A group of alpaca and sheep outdoors with snow on the ground.
Photo Credit: Evergreen Oasis Farm
They started out owning seven alpacas. While the learning curve was steep, bonding with the animals came naturally.

Raising livestock and growing a flower farm didn’t feature in Brooke Spindler and Tim Lom’s life plans, but they chose to take a chance and throw the doors wide open for others.

Brooke Spindler and Tim Lom, owners of Evergreen Oasis Farm, radiate warmth and openness. Within moments of talking with them, it’s clear they are a team. They tease one another but are quick to tout one another’s strengths.

A person of light skin tone with a beard, wearing a stocking cap with their sweatshirt hood pulled over it, poses next to a sheep.
Photo Credit: Tim Lom
Tim Lom of Evergreen Oasis Farm loves the animals, no matter what the weather

How did a couple from the suburbs who’d never farmed end up raising alpacas on their very own 20-acre farm in Center City, Minnesota? Spindler and Lom ask themselves the same question weekly. Yet they’ve been operating Evergreen Oasis Farm where they raise alpacas, sheep, chickens, cultivate cut flowers and steward the land for nearly six years. 

This entrepreneurial couple have been building businesses together since the early days of their relationship. Since they met in 2017, they’ve been orchestrating ways to spend as much time together as possible. First, they launched Love Bird Designs, a mobile DIY arts and crafts event space and boutique, which grew into a full-fledged retail shop called The Summit House in Center City, a 45-minute drive north of Minneapolis.

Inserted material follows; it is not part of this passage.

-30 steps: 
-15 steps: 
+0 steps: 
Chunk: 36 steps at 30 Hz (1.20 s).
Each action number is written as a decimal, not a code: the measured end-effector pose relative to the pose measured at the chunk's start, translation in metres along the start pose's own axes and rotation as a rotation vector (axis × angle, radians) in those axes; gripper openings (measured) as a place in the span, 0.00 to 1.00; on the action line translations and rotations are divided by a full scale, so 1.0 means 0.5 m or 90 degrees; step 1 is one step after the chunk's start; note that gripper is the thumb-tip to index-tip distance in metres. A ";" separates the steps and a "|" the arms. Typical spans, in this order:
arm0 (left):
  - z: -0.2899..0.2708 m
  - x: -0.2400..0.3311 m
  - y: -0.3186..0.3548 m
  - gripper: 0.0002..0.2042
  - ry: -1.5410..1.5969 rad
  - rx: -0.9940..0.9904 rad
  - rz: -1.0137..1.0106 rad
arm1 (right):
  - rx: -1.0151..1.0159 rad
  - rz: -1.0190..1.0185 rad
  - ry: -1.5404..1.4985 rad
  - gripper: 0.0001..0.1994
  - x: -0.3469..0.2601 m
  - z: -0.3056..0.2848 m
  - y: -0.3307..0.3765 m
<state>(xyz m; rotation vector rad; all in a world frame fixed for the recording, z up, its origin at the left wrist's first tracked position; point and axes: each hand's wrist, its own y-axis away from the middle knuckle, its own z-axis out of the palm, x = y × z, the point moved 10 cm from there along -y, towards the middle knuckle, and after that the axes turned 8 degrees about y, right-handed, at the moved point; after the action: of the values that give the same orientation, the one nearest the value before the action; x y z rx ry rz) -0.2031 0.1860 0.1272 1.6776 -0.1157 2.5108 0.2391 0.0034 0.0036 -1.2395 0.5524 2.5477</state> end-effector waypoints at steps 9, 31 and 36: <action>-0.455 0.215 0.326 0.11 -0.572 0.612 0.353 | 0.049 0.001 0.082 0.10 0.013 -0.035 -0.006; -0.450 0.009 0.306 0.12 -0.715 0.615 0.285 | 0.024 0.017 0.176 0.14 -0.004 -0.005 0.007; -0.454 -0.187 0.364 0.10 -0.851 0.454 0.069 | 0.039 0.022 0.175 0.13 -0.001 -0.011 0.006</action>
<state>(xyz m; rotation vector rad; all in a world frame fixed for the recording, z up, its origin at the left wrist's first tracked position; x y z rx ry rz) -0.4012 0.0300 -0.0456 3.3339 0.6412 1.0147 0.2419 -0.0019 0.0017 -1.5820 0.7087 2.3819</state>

One afternoon while chatting with customer Deb Rhodes, Spindler mentioned that they would love to move out of the Twin Cities and closer to the shop. Rhodes had an outlandish suggestion: she and her husband wanted to retire; Spindler and Lom should buy their alpaca farm.

“I’d never seen an alpaca before,” Spindler confessed. And yet, she was intrigued. The couple toured the farm that week. 

“And as soon as we saw [the farm], we desperately wanted it but it felt like it shouldn’t be possible,” Lom says. Between the move that would uproot their family, the financial complications and utter lack of experience, the whole idea felt far-fetched. Despite the odds, a few months later, they, along with their son Ethan, moved to Center City and became the proud (and slightly terrified) owners of an alpaca farm.

Two adults and a young adult hold hands and walk on green grass. The sun is setting behind them.
Photo Credit: Jen Jenson Photography
Tim, Brooke and son Ethan enjoy a quiet stroll on the farm.

They started out owning seven alpacas. While the learning curve was steep, bonding with the animals came naturally. And Spindler and Lom are determined and resourceful. They enrolled in beginning farming classes, they started thinking about moving their shop from its storefront location to the second story of the barn and dreaming about all the potential projects they could develop. Spindler wanted to plant a you-pick flower field; Lom wanted to try raising other livestock, like goats. 

The mentor they were paired with through the farm beginnings course warned them against taking on too many projects. She advised them to part with livestock and focus on their barn market, the element of their business with which they were most familiar. But they politely declined to take her advice.

“We try a lot of things and when they don’t work, we pivot,” Lom says. “The goats didn’t work out, but the flower field did.” And while they’ve laughingly admitted that they’ve failed a lot, each failure has taught them how to move forward. 

“We have no idea what we’re doing most of the time,” he laughs. “Our whole lives together have been a series of Hail Mary passes that have landed. We keep pinching ourselves and waiting to wake up.”

After a challenging weekend clearing brush from around a majestic oak tree on their property, they had a defining moment. He recalls looking up just before sunset and being overcome by the sheer beauty of the sun setting over the pastoral landscape behind the massive old oak. 

“Brooke was in the house. I called her and said, ‘you’ve got to get down here’.” he says. They sat in the grass together, sipping a beer, soaking up the beauty of the land.

“We turned to each other and said, we have to share this place with the world. Other people should have this experience too,” Spindler added.

Their whole ethos is just that: to keep creating this beautiful life and sharing it with others. 

“Every minute we are away from the farm feels like we’re stealing from ourselves,” Lom says. They are doing their best to stay as close to Evergreen Oasis Farm as possible and to throw the doors wide open for others.

Evergreen Oasis Farm offers subscriptions to their flower field, hosts events on the farm with meet-and-greet sessions with the animals, a Barn Market and Etsy shop. And starting this spring, they will sell seedlings and hanging baskets.